| Work required |
Give the number of lines in the data below that contain "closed", and only that number.

| Records for this task |

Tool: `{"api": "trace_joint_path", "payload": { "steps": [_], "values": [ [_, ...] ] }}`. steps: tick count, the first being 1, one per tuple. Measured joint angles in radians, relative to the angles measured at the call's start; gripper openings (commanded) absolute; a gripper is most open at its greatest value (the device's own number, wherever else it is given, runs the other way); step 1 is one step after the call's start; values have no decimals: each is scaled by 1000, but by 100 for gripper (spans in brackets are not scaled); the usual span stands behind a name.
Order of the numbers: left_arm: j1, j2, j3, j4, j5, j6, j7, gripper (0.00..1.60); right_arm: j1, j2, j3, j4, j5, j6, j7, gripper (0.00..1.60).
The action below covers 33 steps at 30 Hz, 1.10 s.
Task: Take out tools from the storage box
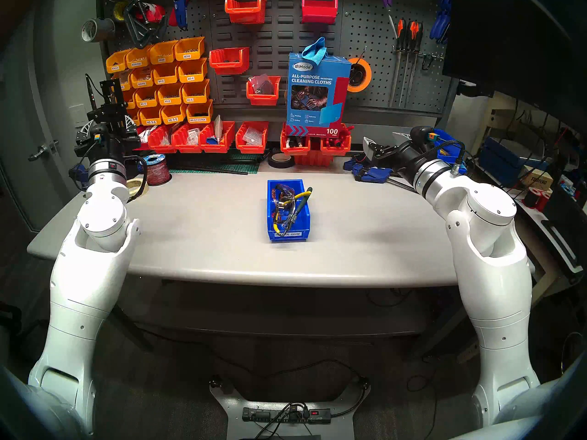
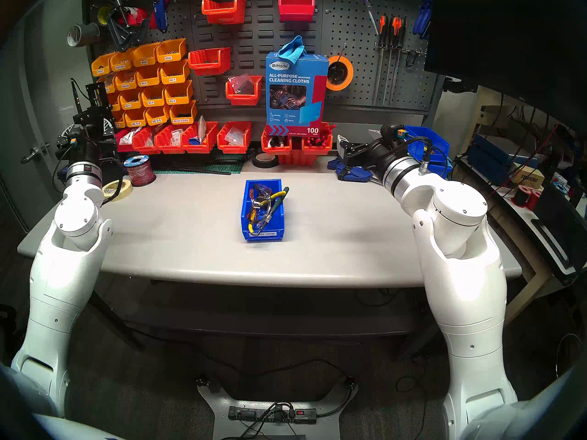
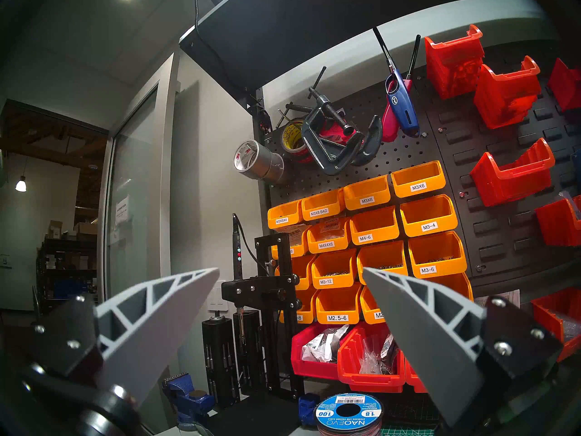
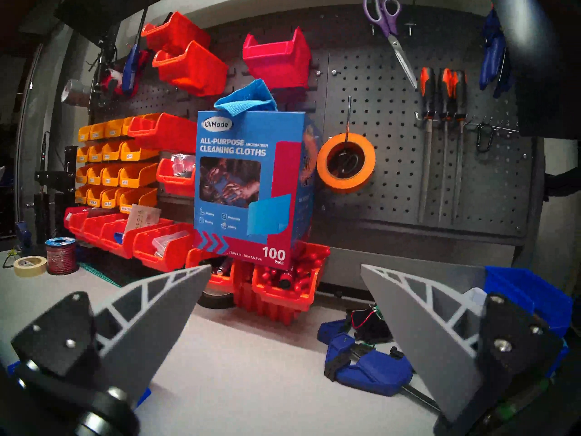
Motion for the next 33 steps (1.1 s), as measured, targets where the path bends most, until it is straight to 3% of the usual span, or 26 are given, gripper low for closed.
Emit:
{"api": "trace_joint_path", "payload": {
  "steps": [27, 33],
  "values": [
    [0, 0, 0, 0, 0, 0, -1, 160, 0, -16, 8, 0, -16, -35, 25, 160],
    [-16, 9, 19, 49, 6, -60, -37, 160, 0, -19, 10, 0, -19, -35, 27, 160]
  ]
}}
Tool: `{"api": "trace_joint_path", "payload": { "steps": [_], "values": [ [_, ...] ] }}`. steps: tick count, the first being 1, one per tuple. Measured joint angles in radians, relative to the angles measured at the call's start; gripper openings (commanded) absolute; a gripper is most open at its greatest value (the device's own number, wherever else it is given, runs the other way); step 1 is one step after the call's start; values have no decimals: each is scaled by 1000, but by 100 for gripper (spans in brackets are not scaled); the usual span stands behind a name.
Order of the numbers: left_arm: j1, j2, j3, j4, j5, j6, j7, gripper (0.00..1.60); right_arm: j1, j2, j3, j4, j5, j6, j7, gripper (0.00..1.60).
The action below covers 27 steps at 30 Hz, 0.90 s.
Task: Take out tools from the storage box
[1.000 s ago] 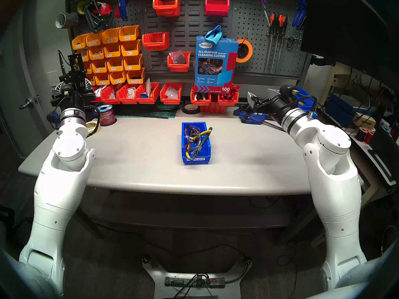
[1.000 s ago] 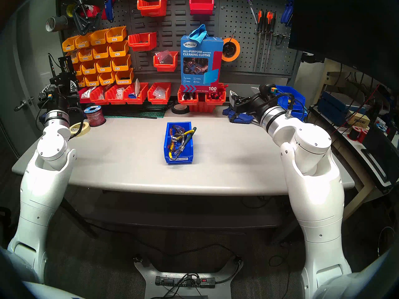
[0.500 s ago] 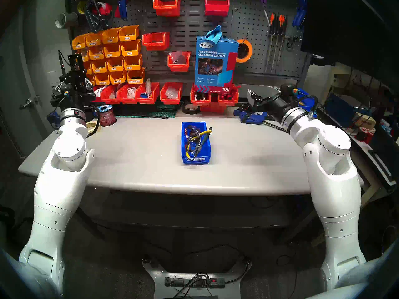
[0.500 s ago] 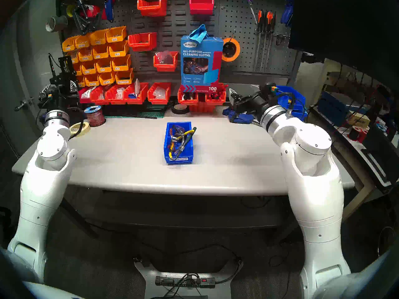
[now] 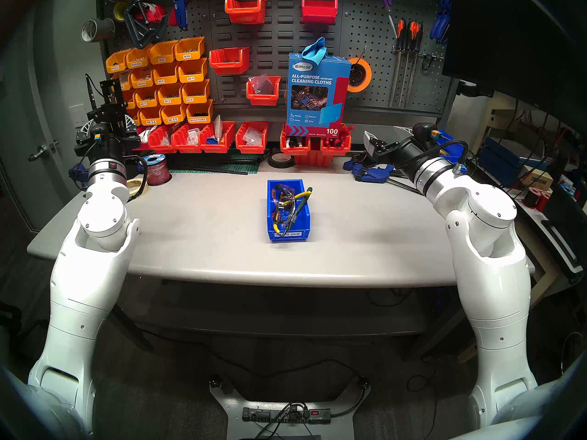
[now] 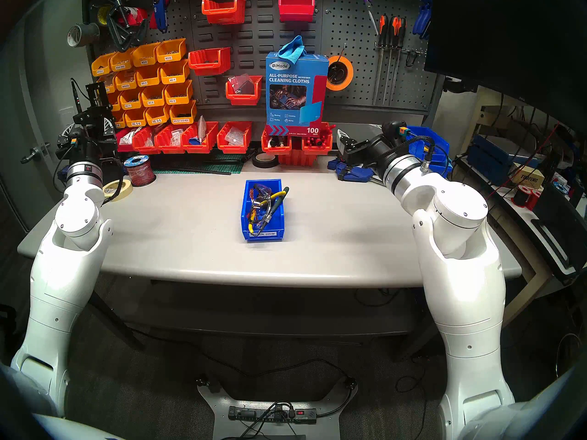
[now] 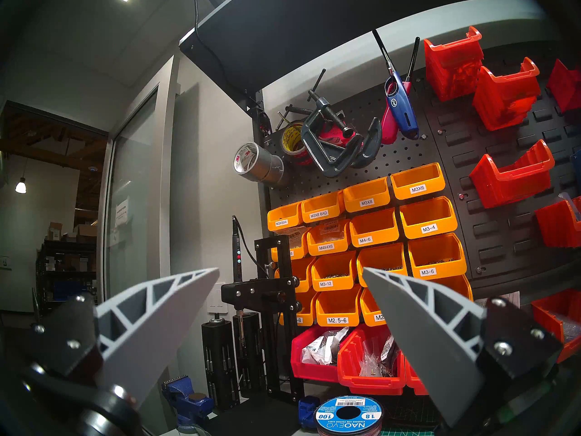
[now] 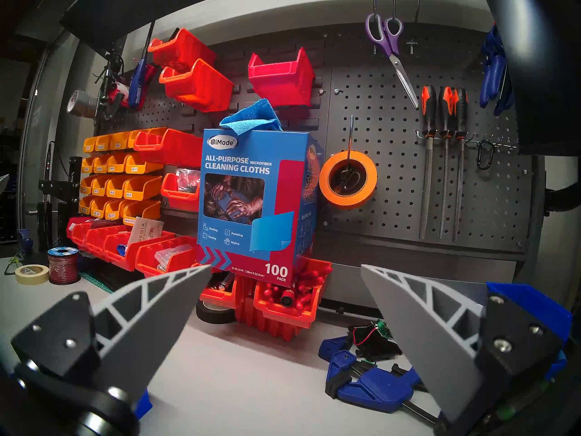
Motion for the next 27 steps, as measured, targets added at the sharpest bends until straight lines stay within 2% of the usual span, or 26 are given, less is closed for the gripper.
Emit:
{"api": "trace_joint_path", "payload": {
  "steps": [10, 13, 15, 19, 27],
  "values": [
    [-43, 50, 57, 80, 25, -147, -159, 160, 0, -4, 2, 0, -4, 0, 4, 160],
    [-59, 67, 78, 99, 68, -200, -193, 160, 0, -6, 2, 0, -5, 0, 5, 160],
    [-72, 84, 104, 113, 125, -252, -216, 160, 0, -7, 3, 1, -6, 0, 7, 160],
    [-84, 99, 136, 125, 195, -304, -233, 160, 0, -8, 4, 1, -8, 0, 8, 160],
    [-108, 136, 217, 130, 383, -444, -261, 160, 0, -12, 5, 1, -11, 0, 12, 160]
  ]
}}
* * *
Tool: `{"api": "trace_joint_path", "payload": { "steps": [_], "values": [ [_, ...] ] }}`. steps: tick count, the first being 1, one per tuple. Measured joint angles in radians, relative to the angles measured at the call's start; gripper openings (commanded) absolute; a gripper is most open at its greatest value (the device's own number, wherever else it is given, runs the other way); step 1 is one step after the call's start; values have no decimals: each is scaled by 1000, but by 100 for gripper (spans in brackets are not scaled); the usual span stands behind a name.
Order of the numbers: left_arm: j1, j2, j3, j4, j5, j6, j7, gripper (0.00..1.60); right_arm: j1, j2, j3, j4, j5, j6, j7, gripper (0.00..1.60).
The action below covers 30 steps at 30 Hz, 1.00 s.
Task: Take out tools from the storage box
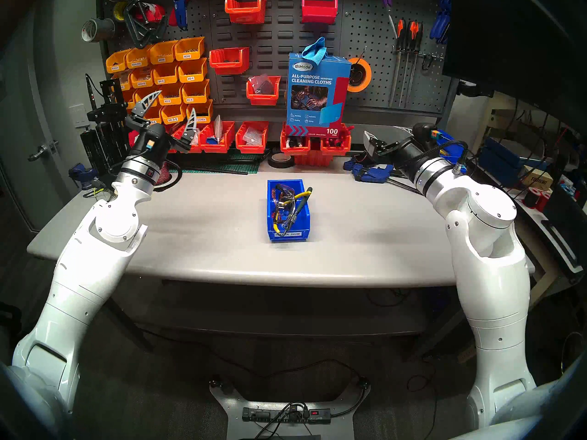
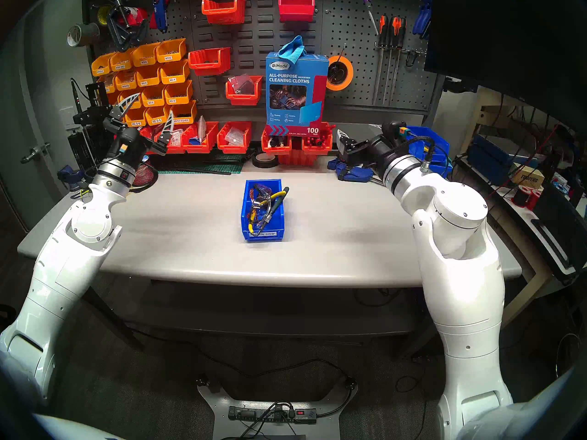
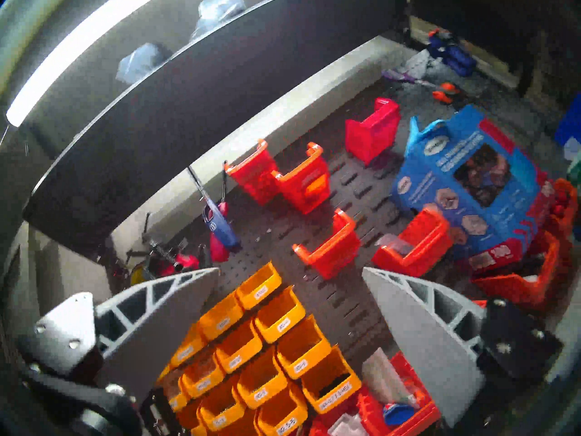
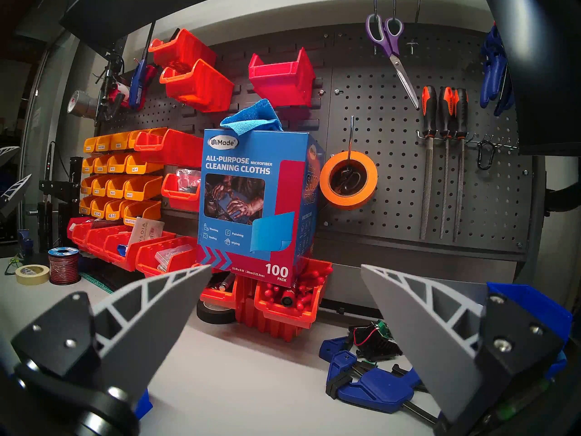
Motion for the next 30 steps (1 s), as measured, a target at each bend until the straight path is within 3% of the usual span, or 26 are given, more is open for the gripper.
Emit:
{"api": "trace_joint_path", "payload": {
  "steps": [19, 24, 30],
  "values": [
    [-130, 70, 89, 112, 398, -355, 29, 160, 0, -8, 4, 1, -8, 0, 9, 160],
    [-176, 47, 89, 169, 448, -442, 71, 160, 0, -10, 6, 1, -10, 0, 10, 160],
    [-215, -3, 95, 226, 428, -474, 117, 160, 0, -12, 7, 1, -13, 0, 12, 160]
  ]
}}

| Solution for this problem |
2